In the entries below, find each line with the word "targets" and return it.

**Extracted entries:**
== == ==

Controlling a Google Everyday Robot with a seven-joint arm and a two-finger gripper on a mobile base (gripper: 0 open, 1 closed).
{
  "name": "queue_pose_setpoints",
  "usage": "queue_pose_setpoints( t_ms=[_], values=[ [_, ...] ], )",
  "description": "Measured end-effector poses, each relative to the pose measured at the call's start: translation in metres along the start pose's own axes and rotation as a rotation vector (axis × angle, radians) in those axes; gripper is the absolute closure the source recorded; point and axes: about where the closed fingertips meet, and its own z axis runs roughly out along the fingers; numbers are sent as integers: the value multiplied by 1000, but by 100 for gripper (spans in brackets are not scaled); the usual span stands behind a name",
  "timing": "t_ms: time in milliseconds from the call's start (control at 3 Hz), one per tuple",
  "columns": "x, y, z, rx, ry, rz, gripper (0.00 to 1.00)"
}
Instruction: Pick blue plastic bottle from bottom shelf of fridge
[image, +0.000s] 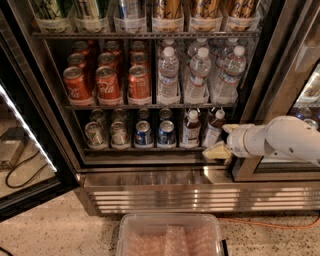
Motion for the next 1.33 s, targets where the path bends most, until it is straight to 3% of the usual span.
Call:
queue_pose_setpoints(
  t_ms=[333, 667, 1333],
  values=[
    [-7, -30, -13, 97, 3, -13, 28],
    [-7, -47, -16, 142, 2, 0, 27],
    [-6, -59, -7, 170, -8, 28, 23]
  ],
)
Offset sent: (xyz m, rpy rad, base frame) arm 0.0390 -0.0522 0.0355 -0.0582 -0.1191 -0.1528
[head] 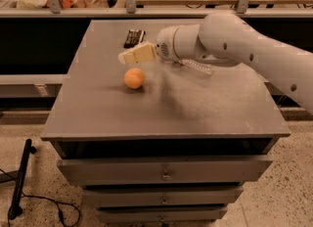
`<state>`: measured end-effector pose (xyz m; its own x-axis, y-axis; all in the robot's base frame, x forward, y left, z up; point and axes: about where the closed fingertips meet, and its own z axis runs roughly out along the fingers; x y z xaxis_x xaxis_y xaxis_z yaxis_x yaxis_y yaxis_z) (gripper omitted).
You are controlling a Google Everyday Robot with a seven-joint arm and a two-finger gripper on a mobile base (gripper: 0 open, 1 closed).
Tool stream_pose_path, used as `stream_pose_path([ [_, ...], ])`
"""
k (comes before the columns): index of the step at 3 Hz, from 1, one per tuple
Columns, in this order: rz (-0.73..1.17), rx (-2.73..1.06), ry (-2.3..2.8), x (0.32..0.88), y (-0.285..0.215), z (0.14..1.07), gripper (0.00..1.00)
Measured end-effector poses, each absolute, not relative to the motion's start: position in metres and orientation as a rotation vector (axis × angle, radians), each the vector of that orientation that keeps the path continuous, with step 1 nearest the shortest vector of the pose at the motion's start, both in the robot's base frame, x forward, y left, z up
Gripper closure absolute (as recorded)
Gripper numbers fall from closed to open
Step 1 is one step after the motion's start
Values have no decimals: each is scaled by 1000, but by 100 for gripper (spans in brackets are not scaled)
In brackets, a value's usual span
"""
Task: Pick rxbar chocolate
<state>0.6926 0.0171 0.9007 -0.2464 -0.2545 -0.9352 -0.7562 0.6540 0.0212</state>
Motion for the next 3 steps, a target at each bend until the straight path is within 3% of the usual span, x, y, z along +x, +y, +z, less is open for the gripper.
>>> stream_pose_path([
  [3, 523, -701, 1856, 728, 40, 877, 0],
])
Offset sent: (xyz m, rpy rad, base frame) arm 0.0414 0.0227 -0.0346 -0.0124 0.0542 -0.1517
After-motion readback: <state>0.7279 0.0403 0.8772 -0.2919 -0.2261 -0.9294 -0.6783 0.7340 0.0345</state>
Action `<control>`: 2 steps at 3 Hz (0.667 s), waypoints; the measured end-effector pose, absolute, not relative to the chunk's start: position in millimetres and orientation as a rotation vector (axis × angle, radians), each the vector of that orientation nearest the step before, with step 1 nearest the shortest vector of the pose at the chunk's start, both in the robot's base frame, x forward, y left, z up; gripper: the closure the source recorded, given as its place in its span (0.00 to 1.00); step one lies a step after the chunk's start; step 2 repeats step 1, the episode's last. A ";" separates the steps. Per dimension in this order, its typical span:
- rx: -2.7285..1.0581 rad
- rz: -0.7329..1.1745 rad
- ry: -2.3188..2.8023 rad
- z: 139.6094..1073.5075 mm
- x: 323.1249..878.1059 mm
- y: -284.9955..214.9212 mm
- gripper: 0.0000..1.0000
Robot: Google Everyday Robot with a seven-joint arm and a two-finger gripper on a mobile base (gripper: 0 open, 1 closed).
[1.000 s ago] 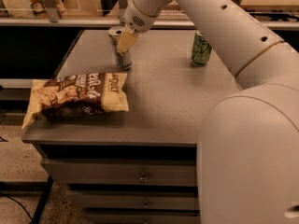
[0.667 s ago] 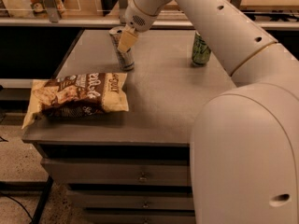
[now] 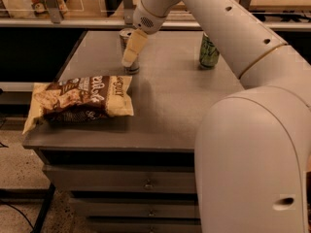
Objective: Place redbull can upright
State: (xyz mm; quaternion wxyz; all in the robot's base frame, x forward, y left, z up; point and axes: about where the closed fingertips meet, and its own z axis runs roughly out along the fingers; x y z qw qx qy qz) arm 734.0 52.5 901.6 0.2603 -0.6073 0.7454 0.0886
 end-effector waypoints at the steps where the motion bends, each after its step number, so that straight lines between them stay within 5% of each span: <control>1: -1.645 0.240 2.019 901.5 734.0 52.5 0.00; 2: -1.645 0.240 2.019 901.5 734.0 52.5 0.00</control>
Offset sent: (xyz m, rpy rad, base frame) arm 0.0000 0.0000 0.0000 0.0000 0.0000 0.0000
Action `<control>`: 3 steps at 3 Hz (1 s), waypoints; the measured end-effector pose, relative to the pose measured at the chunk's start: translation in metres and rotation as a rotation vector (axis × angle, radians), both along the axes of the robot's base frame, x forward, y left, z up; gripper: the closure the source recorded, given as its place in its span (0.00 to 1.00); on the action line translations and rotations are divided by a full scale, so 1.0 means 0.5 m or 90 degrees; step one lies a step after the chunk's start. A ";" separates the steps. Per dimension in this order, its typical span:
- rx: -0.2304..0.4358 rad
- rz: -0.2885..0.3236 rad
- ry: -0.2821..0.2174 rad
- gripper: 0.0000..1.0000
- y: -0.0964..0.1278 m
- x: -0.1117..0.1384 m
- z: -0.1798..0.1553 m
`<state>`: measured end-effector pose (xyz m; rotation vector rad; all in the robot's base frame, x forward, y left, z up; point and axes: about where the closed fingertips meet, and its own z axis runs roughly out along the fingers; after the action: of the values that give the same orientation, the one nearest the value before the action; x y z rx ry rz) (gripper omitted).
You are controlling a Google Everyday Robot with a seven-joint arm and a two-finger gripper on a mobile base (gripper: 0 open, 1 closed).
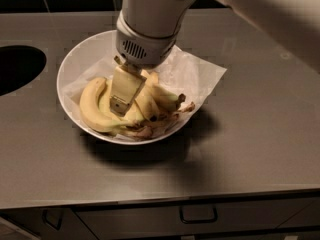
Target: Pick banana from white bowl
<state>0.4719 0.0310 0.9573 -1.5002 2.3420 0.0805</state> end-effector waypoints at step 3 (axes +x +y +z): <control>-0.027 -0.069 -0.007 0.28 -0.024 0.025 -0.036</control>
Offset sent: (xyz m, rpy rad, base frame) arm 0.0191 -0.0139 -0.0255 -0.0606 0.0027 -0.1306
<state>0.4846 0.0188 0.9393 -1.3852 2.4254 -0.0054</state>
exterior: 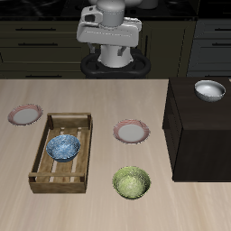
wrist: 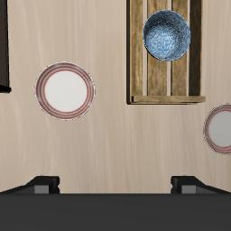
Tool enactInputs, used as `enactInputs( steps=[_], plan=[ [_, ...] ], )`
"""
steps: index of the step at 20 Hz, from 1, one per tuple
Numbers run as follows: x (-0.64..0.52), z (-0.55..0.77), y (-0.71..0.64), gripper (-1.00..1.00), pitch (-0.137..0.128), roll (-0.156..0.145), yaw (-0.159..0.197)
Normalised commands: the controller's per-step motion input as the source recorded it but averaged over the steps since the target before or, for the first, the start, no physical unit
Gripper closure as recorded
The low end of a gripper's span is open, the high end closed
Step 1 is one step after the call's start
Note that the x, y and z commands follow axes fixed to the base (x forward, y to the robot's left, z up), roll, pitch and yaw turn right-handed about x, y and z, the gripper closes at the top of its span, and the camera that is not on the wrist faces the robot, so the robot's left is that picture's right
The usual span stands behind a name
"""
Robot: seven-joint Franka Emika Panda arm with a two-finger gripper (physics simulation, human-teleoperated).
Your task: Stack the blue bowl on the green bowl
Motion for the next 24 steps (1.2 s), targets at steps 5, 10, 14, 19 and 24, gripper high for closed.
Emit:
enactInputs(
  steps=[5, 10, 14, 19, 24],
  plan=[
    [0.10, 0.05, -0.13, -1.00, -0.009, 0.019, -0.010],
    [0.13, 0.03, -0.21, -1.00, 0.003, 0.019, -0.010],
    [0.26, 0.06, -0.29, -1.00, -0.005, 0.023, -0.005],
    [0.34, 0.03, -0.31, -1.00, 0.007, -0.012, -0.014],
    [0.36, 0.05, -0.33, -1.00, -0.006, 0.000, -0.007]
  ],
)
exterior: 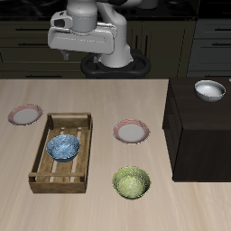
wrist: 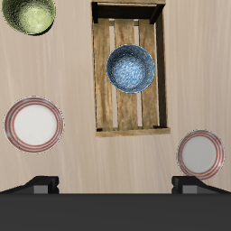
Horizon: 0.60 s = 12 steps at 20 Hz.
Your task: Stack the blue bowl on the green bowl
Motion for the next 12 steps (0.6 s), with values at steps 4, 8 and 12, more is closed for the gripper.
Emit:
enactInputs(
  steps=[4, 8, 12],
  plan=[
    [0.32, 0.09, -0.28, -1.00, 0.006, 0.051, -0.015],
    [0.36, 0.07, -0.33, -1.00, 0.011, 0.020, -0.001],
    [0.41, -0.03, -0.36, -1.00, 0.033, -0.030, -0.016]
  ],
)
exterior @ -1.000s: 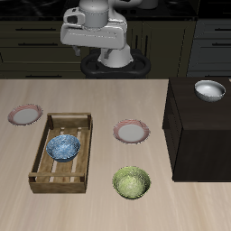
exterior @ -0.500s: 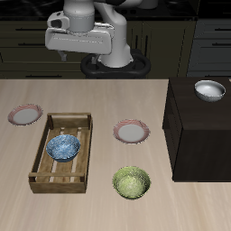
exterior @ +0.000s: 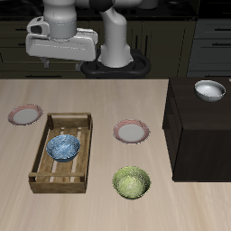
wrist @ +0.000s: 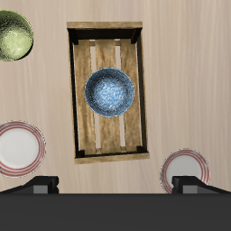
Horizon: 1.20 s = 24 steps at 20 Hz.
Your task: Stack the blue bowl on the green bowl
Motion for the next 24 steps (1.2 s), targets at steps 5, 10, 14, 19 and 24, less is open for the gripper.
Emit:
enactInputs(
  steps=[5, 10, 14, 19, 24],
  plan=[
    [0.33, -0.06, -0.30, -1.00, 0.016, -0.009, 0.034],
    [0.22, -0.03, -0.07, -1.00, 0.011, 0.037, 0.029],
    [0.20, -0.02, -0.05, -1.00, 0.006, 0.013, 0.056],
    [0.19, -0.03, -0.02, -1.00, 0.002, -0.006, 0.030],
    [0.15, -0.01, -0.06, -1.00, 0.007, -0.009, 0.005]
  ],
)
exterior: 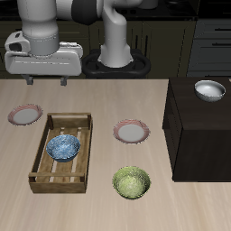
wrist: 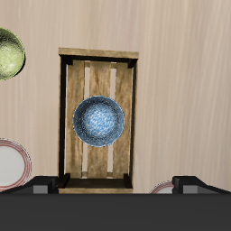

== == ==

**Problem solution:**
Motion for the next 1.33 s, targets where the path bends most, until it is straight to 3% of the usual span.
Motion for the next 24 steps (1.2 s), targets at steps 5, 10, 14, 19 and 24, gripper high for closed.
Motion for the next 24 steps (1.2 s), targets at steps 5, 10, 14, 19 and 24, less is open for the gripper.

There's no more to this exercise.